**Task objective:**
All of the data that follows is to be written out exactly, with images excluded.

------ Available data

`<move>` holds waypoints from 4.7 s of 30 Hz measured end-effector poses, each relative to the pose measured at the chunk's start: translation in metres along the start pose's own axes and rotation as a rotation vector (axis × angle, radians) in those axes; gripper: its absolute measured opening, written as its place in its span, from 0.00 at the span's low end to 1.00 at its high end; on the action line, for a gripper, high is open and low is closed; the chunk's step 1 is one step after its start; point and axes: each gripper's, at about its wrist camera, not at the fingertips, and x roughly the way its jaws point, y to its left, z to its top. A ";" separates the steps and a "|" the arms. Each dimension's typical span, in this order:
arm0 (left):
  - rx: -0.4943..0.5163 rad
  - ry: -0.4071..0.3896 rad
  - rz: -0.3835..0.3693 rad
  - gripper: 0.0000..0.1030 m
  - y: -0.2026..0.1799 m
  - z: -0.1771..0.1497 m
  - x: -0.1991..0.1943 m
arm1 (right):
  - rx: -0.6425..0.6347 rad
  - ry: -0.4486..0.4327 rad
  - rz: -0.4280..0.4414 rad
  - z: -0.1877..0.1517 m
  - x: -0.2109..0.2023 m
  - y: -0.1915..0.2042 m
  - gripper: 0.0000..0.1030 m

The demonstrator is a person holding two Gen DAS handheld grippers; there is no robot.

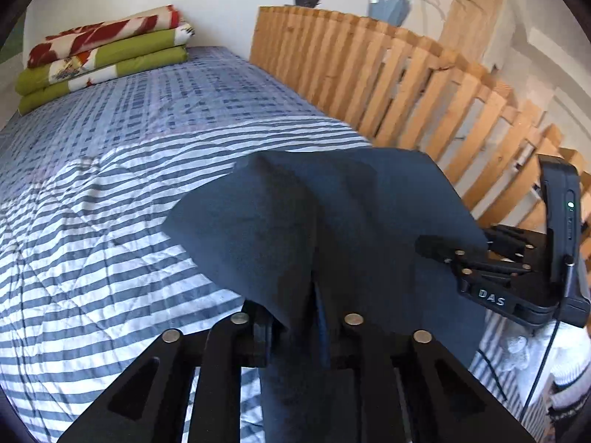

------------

**Exercise response:**
`<move>` holds waypoints from 4.7 s of 30 Hz measured end-effector poses, each relative to the pose measured at the chunk's start: translation in metres along the start pose's own axes and rotation as a rotation vector (axis × angle, radians) in those axes; gripper: its absolute measured opening, written as its place in its span, from 0.00 at the span's low end to 1.00 at its high end; on the action line, for a gripper, high is open and low is closed; the chunk's step 1 is one step after its start; point and axes: each gripper's, at about its wrist camera, not at the fingertips, and x roughly the way its jaws point, y to its left, z to its top. A ";" separates the steps and a "|" the arms. Each dimension's typical span, in this order:
arm0 (left):
  - rx: -0.4943..0.5163 rad
  - ry: -0.4071..0.3896 rad
  - rz: -0.3835..0.3693 rad
  - gripper: 0.0000..0.1030 m
  - y: -0.2026..0.1799 m
  - z: -0.1771..0.1497 m
  - x: -0.1991..0.1943 m
arm1 (right):
  - rx: -0.6425..0.6347 rad
  - ry: -0.4486..0.4327 rad
  - rz: -0.4280..0.4414 rad
  - z: -0.1877..0.1517 m
  - x: -0.2109..0.2023 m
  - y: -0.1915..0.2042 m
  - gripper: 0.0000..0.1030 m

The demonstrator is a person holding two Gen DAS handheld grippers; there is no robot.

There is no more to the exercise.